Your guys are your guys, and your players are your players.

Koetter is no Robert Frost, but his words have layers.

On the surface, they seem straightforward. He’s a coach making the most literal statement possible about his team.

Koetter’s words are deeper, however. There is a resignation to them, an acceptance that this is as good as it will get. There’s a wish in there, too, a longing for something better.

It’s tempting to think of what could be, but Koetter can’t do that. It’s useless. There is no “what could be.” In March maybe, but in December, there is only “what is.”

So when reporters and fans ask Koetter about the performance of his offensive line, he can’t give an honest assessment. He hears the whistles in the distance, reminding him of the games ahead. The task is not to be transparent. The task is to win. And to win, he needs to make the most of what he has. And to make the most of what he has, he needs his players to believe he has confidence in them.

 

That’s why he’ll defend left tackle Donovan Smith, who is playing about as well today as his did as a rookie in 2015.
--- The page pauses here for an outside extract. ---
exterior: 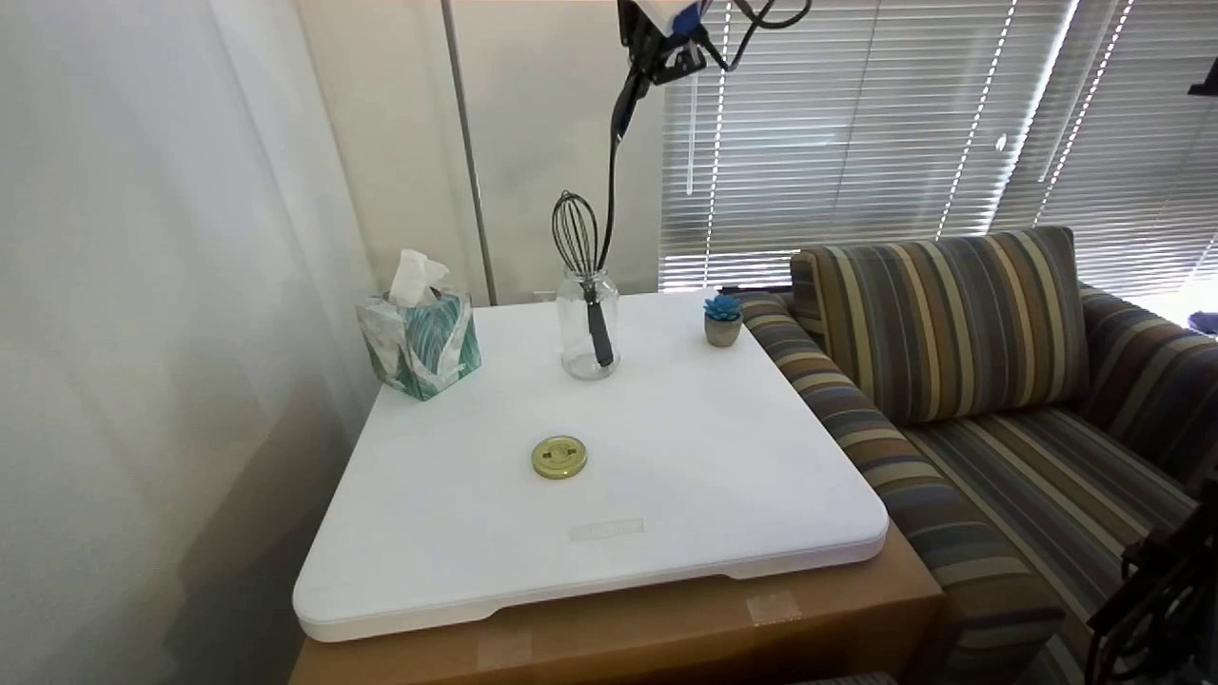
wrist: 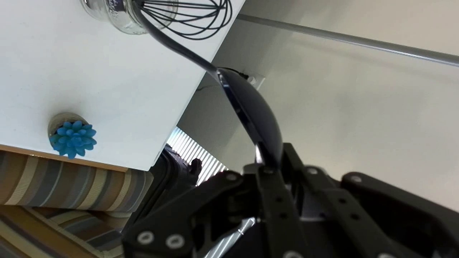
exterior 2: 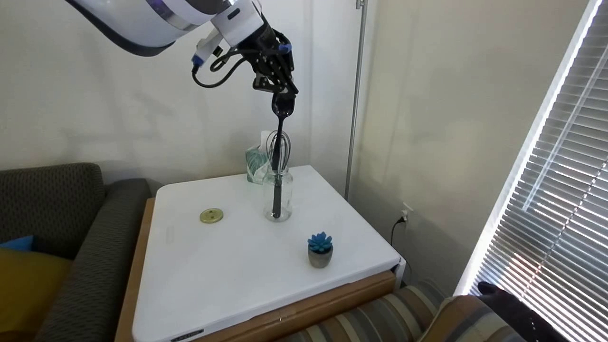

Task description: Uncover the jar and put the whisk and the spoon inside the jar

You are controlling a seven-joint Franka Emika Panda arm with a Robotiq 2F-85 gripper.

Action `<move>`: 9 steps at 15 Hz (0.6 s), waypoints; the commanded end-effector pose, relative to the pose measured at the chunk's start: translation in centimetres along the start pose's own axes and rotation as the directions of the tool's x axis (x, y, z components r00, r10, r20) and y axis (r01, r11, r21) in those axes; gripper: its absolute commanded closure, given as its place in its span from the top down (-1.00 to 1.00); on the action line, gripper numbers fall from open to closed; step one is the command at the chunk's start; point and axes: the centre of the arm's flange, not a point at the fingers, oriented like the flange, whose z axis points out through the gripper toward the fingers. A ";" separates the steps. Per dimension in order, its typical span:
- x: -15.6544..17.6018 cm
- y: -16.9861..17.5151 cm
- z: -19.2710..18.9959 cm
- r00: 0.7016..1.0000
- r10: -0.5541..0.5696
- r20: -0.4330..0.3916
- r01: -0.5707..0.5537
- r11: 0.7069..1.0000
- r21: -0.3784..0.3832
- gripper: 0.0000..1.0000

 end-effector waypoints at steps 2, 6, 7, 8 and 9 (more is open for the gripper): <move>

“I know Donovan is a guy that gets graded down by the football gurus out there, but when you start looking around at the left tackles in the league and the guys you can get, my challenge would be — who do you want to take his place?” Koetter said recently. “That’s a very small number. It’s extremely small. I think Donovan is always there, he’ll play through injury, very smart, powerful, athletic. I think the only knock that you could get on Donovan Smith is that he could be a little bit more consistent, but you could probably say that about every player on the field.”

It’s true that at this moment there isn’t anyone the Bucs could acquire that would be better than Smith, but that is a way of talking around the problem. I compiled a list of left tackles who have outperformed Smith this season, and it’s not a small number (players are in alphabetical order):

Terron Armstead (Saints), David Bakhtiari (Packers), Kelvin Beachum (Jets), Garett Bolles (Broncos), Duane Brown (Texans), Trent Brown (Patriots) and Anthony Castonzo (Colts).

Dion Dawkins (Bills), Taylor Decker (Lions), Charles Leno (Bears), Taylor Lewan (Titans), Jake Matthews (Falcons), Russell Okung (Chargers) and Tyron Smith (Cowboys).

Nate Solder (Giants), Joe Staley (49ers), Ronnie Stanley (Ravens), Laremy Tunsil (Dolphins), Alejandro Villanueva (Steelers), Andrew Whitworth (Rams) and Trent Williams (Washington).

Each of those players has allowed pressure at a lower rate than Smith.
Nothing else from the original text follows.